**The task**
The data must be returned in full, with no character altered.

**Provided entries**
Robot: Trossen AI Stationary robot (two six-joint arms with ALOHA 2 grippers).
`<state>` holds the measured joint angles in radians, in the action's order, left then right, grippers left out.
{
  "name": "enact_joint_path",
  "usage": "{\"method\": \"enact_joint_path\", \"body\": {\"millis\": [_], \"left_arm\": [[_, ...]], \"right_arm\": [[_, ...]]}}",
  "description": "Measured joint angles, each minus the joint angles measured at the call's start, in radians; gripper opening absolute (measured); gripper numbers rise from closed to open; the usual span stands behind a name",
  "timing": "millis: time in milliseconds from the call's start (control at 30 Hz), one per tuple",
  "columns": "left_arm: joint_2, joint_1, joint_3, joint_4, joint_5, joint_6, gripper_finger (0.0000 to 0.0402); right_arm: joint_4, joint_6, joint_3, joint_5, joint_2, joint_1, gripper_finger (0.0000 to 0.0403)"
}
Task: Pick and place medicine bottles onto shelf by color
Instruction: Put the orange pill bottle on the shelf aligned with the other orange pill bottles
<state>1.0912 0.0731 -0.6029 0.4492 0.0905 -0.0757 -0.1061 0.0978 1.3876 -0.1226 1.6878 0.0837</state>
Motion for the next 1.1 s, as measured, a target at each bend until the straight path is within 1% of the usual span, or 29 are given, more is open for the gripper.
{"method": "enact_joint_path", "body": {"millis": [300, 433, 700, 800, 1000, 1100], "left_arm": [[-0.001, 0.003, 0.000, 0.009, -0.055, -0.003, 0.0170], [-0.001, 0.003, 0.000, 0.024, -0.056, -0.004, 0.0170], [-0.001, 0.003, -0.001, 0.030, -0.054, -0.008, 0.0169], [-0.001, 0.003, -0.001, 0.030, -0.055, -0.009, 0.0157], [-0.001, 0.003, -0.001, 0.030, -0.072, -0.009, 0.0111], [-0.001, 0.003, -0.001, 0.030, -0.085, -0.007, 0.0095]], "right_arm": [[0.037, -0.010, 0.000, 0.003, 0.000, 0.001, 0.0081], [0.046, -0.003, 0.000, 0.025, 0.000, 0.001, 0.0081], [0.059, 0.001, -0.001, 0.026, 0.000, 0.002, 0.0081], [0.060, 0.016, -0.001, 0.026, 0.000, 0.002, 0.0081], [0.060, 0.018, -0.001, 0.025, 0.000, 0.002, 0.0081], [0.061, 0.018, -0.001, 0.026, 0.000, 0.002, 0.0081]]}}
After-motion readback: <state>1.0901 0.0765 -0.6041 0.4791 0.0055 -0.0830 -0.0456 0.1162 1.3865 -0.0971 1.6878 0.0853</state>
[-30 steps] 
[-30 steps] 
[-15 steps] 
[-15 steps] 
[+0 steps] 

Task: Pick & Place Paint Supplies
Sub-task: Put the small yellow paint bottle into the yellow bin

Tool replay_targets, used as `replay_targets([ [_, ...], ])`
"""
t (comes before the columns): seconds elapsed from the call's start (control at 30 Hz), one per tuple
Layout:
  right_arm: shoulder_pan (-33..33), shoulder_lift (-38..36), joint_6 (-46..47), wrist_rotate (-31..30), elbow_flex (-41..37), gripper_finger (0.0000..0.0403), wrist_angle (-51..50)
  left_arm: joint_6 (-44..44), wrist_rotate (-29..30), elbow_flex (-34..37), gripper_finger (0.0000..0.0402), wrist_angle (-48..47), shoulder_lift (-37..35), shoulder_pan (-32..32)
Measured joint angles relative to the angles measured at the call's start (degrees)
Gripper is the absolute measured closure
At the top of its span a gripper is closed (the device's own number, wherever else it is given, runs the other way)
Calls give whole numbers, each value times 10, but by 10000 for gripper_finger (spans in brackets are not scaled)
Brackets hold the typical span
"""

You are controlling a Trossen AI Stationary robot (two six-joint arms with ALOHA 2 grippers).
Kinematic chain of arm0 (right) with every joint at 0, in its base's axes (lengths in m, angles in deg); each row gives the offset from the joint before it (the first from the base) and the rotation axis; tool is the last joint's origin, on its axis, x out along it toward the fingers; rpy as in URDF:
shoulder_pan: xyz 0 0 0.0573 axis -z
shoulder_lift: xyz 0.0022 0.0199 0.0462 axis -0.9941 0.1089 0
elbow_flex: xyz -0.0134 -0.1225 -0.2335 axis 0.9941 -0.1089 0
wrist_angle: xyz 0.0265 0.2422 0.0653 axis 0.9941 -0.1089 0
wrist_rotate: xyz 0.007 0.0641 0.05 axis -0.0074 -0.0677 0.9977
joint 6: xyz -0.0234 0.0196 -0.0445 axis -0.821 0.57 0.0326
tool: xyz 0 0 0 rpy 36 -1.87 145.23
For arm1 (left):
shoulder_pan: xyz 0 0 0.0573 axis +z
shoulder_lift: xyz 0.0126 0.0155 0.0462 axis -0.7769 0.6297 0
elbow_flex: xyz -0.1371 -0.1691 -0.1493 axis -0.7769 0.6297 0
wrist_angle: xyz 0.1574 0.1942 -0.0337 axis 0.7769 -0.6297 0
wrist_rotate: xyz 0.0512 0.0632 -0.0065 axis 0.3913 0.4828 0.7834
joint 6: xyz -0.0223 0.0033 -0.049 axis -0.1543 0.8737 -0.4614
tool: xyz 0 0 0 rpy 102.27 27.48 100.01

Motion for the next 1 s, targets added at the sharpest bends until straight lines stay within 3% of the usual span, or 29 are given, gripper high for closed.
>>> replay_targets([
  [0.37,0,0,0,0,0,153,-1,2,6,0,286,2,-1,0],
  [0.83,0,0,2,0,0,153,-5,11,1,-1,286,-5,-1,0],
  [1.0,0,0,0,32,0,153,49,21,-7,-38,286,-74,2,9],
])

**Output below**
Robot: Trossen AI Stationary robot (two six-joint arms with ALOHA 2 grippers).
`<state>` holds the measured joint angles in radians, in the action's order, left then right, grippers left out.
{
  "name": "enact_joint_path",
  "usage": "{\"method\": \"enact_joint_path\", \"body\": {\"millis\": [_], \"left_arm\": [[_, ...]], \"right_arm\": [[_, ...]]}}",
  "description": "Measured joint angles, each minus the joint angles measured at the call's start, in radians; gripper opening absolute (measured); gripper numbers rise from closed to open; the usual span stands behind a name",
  "timing": "millis: time in milliseconds from the call's start (control at 30 Hz), one per tuple",
  "columns": "left_arm: joint_2, joint_1, joint_3, joint_4, joint_5, joint_6, gripper_finger (0.0000 to 0.0402); right_arm: joint_4, joint_6, joint_3, joint_5, joint_2, joint_1, gripper_finger (0.0000 to 0.0403)"
}
Task: Pick and place medicine bottles onto shelf by color
Instruction: Put the orange pill bottle on the shelf aligned with the other orange pill bottles
<state>1.0912 0.0731 -0.6029 0.4492 0.0905 -0.0757 -0.1061 0.0978 1.3876 -0.1226 1.6878 0.0837</state>
Motion for the next 1.1 s, as measured, a target at each bend until the straight path is within 1% of the usual span, or 29 are given, more is open for the gripper.
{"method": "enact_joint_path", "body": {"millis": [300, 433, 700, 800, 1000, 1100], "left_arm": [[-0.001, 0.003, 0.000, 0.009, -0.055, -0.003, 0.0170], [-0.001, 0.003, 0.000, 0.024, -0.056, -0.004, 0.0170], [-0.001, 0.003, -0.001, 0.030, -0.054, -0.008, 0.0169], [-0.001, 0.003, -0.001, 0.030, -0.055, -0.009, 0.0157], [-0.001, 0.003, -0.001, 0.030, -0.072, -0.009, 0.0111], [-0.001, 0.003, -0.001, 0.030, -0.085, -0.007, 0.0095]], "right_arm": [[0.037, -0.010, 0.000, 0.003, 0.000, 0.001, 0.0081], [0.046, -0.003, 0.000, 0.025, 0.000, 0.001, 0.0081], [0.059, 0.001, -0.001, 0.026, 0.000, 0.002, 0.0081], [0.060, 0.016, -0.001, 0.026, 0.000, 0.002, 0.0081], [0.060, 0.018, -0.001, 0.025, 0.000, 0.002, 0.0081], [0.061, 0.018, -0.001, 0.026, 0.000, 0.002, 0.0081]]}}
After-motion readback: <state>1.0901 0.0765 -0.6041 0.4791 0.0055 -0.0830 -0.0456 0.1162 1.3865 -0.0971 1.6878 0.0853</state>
[-30 steps] 
[-30 steps] 
[-15 steps] 
[-15 steps] 
[+0 steps] 

Task: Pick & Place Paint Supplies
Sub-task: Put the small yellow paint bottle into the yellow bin

Tool replay_targets, used as `replay_targets([ [_, ...], ])`
"""
t (comes before the columns): seconds elapsed from the call's start (control at 30 Hz), one per tuple
Layout:
  right_arm: shoulder_pan (-33..33), shoulder_lift (-38..36), joint_6 (-46..47), wrist_rotate (-31..30), elbow_flex (-41..37), gripper_finger (0.0000..0.0403), wrist_angle (-51..50)
  left_arm: joint_6 (-44..44), wrist_rotate (-29..30), elbow_flex (-34..37), gripper_finger (0.0000..0.0402), wrist_angle (-48..47), shoulder_lift (-37..35), shoulder_pan (-32..32)
Measured joint angles relative to the angles measured at the call's start (degrees)
Gripper is the absolute measured closure
At the top of its span a gripper is closed (the device's own number, wherever else it is given, runs the other way)
Calls give whole numbers, each value times 10, but by 10000 for gripper_finger (spans in brackets are not scaled)
Brackets hold the typical span
"""

You are controlling a Trossen AI Stationary robot (two six-joint arms with ALOHA 2 grippers).
Kinematic chain of arm0 (right) with every joint at 0, in its base's axes (lengths in m, angles in deg); each row gives the offset from the joint before it (the first from the base) and the rotation axis; tool is the last joint's origin, on its axis, x out along it toward the fingers; rpy as in URDF:
shoulder_pan: xyz 0 0 0.0573 axis -z
shoulder_lift: xyz 0.0022 0.0199 0.0462 axis -0.9941 0.1089 0
elbow_flex: xyz -0.0134 -0.1225 -0.2335 axis 0.9941 -0.1089 0
wrist_angle: xyz 0.0265 0.2422 0.0653 axis 0.9941 -0.1089 0
wrist_rotate: xyz 0.007 0.0641 0.05 axis -0.0074 -0.0677 0.9977
joint 6: xyz -0.0234 0.0196 -0.0445 axis -0.821 0.57 0.0326
tool: xyz 0 0 0 rpy 36 -1.87 145.23
For arm1 (left):
shoulder_pan: xyz 0 0 0.0573 axis +z
shoulder_lift: xyz 0.0126 0.0155 0.0462 axis -0.7769 0.6297 0
elbow_flex: xyz -0.1371 -0.1691 -0.1493 axis -0.7769 0.6297 0
wrist_angle: xyz 0.1574 0.1942 -0.0337 axis 0.7769 -0.6297 0
wrist_rotate: xyz 0.0512 0.0632 -0.0065 axis 0.3913 0.4828 0.7834
joint 6: xyz -0.0223 0.0033 -0.049 axis -0.1543 0.8737 -0.4614
tool: xyz 0 0 0 rpy 102.27 27.48 100.01

Motion for the next 1 s, targets added at the sharpest bends until straight lines stay within 3% of the usual span, or 29 are given, gripper high for closed.
>>> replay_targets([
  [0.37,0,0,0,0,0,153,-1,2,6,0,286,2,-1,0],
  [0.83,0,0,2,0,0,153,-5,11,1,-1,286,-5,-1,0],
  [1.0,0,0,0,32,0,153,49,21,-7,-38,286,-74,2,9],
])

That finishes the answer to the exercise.